What is the ideal instructor/leader like? Take some time to list the qualities of the ideal leader. What qualities would this person have that would make you want to work with them. Perhaps you can make this easier by calling to mind someone you worked for in the past that was so good or inspiring that were they to be transferred to another area, you might be motivated to request a transfer to continue working with them. Ask yourself what the mood of this person is like? What is their approach to the people they are in charge of, and how do they treat those people? Perhaps you might want to consider how they develop the vision or mission of the group, is it top down, or is it more collaborative? Do they take action or talk about problems and challenges? What is the ideal?

What am I like now? If you are a leader in any capacity now, you should next consider what you are like now. This is not as easy as it may seem at first. Most people have an idea or image of how they are seen by others. Whether this idea or image is how they are actually seen is another matter. There tends, in my experience, to be a disconnect of sorts between how people think others see them and how they are actually seen by others. This issue has only been exacerbated with the rise of the digital identity. It can be disastrous to the leader to allow the false image of how they are seen to go unchecked.

For a leader, there must be an honest assessment of how they are perceived by those they lead. This can be honest assessment can be had many ways, but one easy way is through the anonymous survey. Constant feedback from the people you lead is not always easy, in fact it can be painful. No one enjoys hearing about the areas where they are weak or ineffective, especially when those are the very areas where our imagined self is the epitome of effectiveness and strength, but true growth means being an adult and facing the truth. Take the necessary steps to find out where you are right now, because without this information, the next step is impossible.

How do I get there from here? Once you have an honest and true picture of how the people you lead view you, you can begin the process of mapping out your journey from where you are to where you need to be.

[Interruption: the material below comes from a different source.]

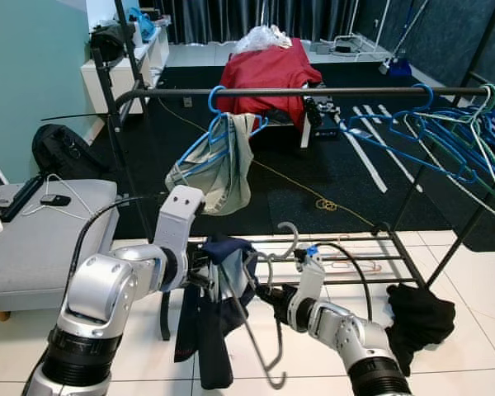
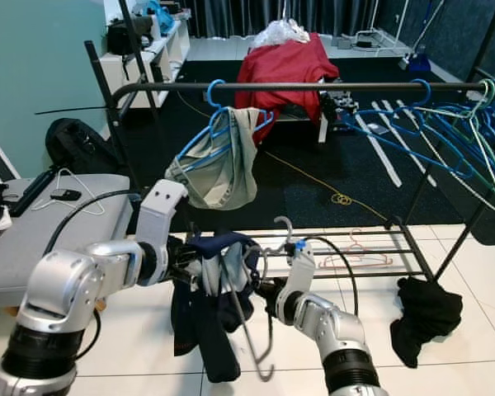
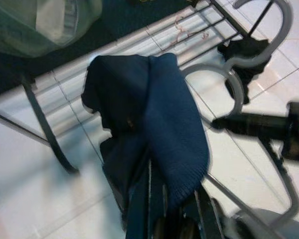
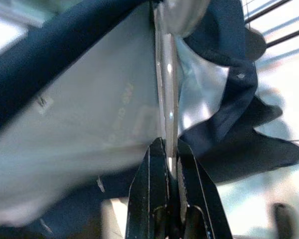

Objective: Hang hanger

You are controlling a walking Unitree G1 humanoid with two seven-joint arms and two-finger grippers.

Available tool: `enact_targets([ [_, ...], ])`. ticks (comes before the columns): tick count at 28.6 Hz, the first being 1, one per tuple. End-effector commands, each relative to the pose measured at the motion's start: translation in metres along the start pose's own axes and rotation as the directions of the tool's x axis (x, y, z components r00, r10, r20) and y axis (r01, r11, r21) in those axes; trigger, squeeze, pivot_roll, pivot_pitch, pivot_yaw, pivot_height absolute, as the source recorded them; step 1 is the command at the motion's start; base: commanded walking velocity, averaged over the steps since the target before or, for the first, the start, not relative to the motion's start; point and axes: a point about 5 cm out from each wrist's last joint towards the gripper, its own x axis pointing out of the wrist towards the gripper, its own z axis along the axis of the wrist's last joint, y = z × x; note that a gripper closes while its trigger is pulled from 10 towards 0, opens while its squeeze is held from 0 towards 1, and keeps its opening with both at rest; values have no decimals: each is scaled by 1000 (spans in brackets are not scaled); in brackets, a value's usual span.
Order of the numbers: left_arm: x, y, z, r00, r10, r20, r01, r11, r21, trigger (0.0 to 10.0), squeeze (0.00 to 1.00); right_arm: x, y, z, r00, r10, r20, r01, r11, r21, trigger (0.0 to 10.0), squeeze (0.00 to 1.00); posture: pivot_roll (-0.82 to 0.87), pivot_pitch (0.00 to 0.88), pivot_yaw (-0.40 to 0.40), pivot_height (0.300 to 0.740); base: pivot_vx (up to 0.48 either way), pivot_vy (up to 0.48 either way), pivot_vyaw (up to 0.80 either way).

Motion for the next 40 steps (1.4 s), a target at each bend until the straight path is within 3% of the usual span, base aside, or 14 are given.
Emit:
enact_targets([
  [1, -5, -6, 0, 998, -47, 46, 42, 994, 102, 10000, 0, -1, -3, 7, 997, -14, 72, -2, 977, 212, 10000, 0, 116, 104, 40, 740, 0, 0, 0],
  [3, -8, -13, -5, 993, -108, 36, 100, 979, 175, 10000, 0, -1, 0, 14, 990, 9, 138, -65, 912, 406, 10000, 0, 117, 105, 41, 740, 0, 0, 0],
  [6, -8, -14, -15, 993, -119, -13, 119, 962, 246, 10000, 0, -1, 7, 19, 984, 40, 171, -120, 865, 487, 10000, 0, 116, 107, 42, 740, 0, 0, 0],
  [12, -8, -19, -21, 987, -157, -23, 155, 929, 337, 10000, 0, 1, 12, 21, 981, 25, 195, -129, 830, 542, 10000, 0, 116, 108, 42, 740, 0, 0, 0],
  [15, -13, -33, -19, 963, -269, 1, 248, 890, 384, 10000, 0, 3, 14, 24, 976, -4, 219, -128, 800, 586, 10000, 0, 117, 108, 42, 740, 0, 0, 0],
  [21, -15, -41, -20, 946, -324, -1, 298, 868, 397, 10000, 0, 4, 15, 27, 975, -18, 224, -116, 813, 570, 10000, 0, 116, 107, 41, 740, 0, 0, 0],
  [23, -21, -54, -7, 905, -423, 52, 386, 867, 315, 10000, 0, 5, 10, 31, 961, -125, 245, -12, 870, 492, 10000, 0, 114, 108, 40, 740, 0, 0, 0],
  [26, -24, -59, 1, 881, -466, 87, 431, 864, 262, 10000, 0, 5, 5, 33, 946, -190, 261, 49, 883, 466, 10000, 0, 115, 105, 39, 740, 0, 0, 0],
  [29, -25, -70, 14, 846, -520, 121, 496, 849, 184, 10000, 0, 2, -1, 42, 892, -309, 330, 127, 871, 474, 10000, 0, 114, 99, 42, 740, 0, 0, 0],
  [33, -21, -74, 17, 848, -513, 133, 495, 856, 145, 10000, 0, 1, 1, 47, 871, -330, 364, 140, 877, 459, 10000, 0, 109, 97, 45, 740, 0, 0, 0],
  [34, -11, -77, 25, 865, -471, 175, 470, 881, 50, 10000, 0, 4, 10, 50, 863, -326, 385, 177, 910, 375, 10000, 0, 104, 95, 47, 740, 0, 0, 0],
  [36, -4, -80, 30, 874, -444, 198, 456, 890, -16, 10000, 0, 7, 17, 51, 862, -317, 395, 200, 930, 310, 10000, 0, 104, 95, 47, 740, 0, 0, 0],
  [38, -4, -80, 30, 874, -444, 198, 456, 890, -16, 10000, 0, 7, 17, 51, 862, -317, 395, 200, 930, 310, 10000, 0, 104, 95, 47, 740, 0, 0, 0],
  [40, 10, -81, 34, 912, -359, 199, 380, 921, -83, 10000, 0, 17, 41, 43, 895, -235, 379, 154, 961, 231, 10000, 0, 102, 91, 40, 740, 0, 0, 0],
])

Some may find that the journey is short, and others may find that it is more distant, but that part does not matter. What matters is in knowing you are not where you want to be, and taking the steps necessary to become the leader you imagine yourself to be. Chart the path in small steps, and remember that you need to be genuine. Being a positive leader does not mean slapping a fake smile on and handing out a bunch of platitudes. Such gimmicks are identified immediately, even when those you lead do not openly say so.

As the steps are taken to make the needed changes, stay genuine to the idea behind making the changes, and keep a professional, disciplined, and consistent focus on making actual change.

As a final note, a person does not have to be an evil martial arts overlord in order to benefit from this introspection. Good leaders constantly ask themselves questions just like these in order to continually improve. Being a good leader, just like being a good instructor or good student, is a continual process of refinement. Always improve.